── Data section ──
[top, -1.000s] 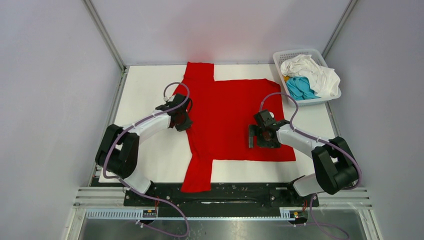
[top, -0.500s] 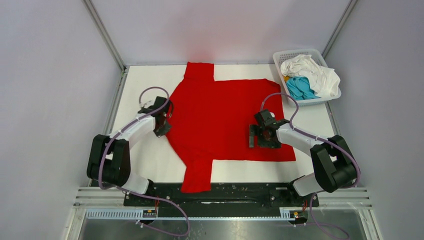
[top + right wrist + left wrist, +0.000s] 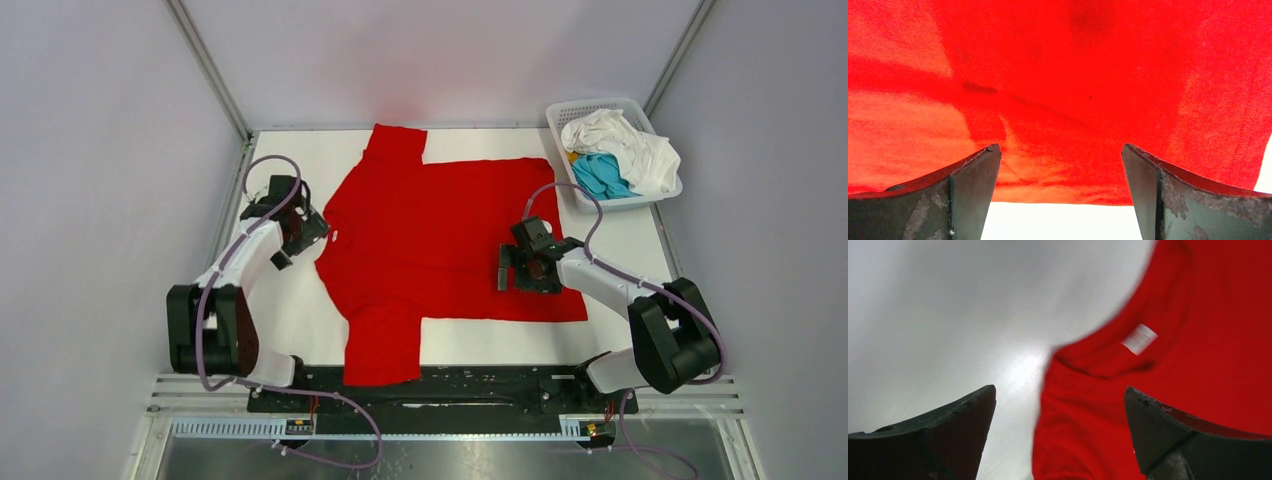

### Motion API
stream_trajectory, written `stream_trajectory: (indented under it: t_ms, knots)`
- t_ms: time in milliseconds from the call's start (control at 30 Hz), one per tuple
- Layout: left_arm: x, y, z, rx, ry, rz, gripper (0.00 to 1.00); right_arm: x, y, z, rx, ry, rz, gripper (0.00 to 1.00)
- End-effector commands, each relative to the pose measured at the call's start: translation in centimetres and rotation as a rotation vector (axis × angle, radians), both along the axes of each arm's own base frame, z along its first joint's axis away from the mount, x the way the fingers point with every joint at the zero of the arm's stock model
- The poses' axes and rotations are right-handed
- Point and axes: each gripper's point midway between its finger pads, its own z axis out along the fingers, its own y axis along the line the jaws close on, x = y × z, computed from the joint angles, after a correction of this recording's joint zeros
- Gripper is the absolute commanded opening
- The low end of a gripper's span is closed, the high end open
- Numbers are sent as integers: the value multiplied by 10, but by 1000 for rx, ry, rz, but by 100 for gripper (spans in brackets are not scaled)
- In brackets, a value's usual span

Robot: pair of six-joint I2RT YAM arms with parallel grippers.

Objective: Fold and stack the t-shirts
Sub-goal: Flatten out the tshirt

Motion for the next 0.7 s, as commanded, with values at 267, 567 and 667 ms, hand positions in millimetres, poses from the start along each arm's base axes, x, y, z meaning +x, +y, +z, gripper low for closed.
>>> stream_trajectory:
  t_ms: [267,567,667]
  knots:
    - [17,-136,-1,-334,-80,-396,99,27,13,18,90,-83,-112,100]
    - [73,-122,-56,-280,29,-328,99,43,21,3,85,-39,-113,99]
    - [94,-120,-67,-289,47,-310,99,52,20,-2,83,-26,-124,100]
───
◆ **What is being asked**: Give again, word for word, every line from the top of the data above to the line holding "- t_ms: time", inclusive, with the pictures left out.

◆ **Written response**:
[top, -1.000s] 
[top, -0.500s] 
[top + right wrist + left wrist, +0.000s] 

### Motion API
stream_trajectory, written `stream_trajectory: (indented under it: t_ms, knots)`
- t_ms: time in milliseconds from the call's start (control at 30 Hz), one per tuple

No additional answer is needed.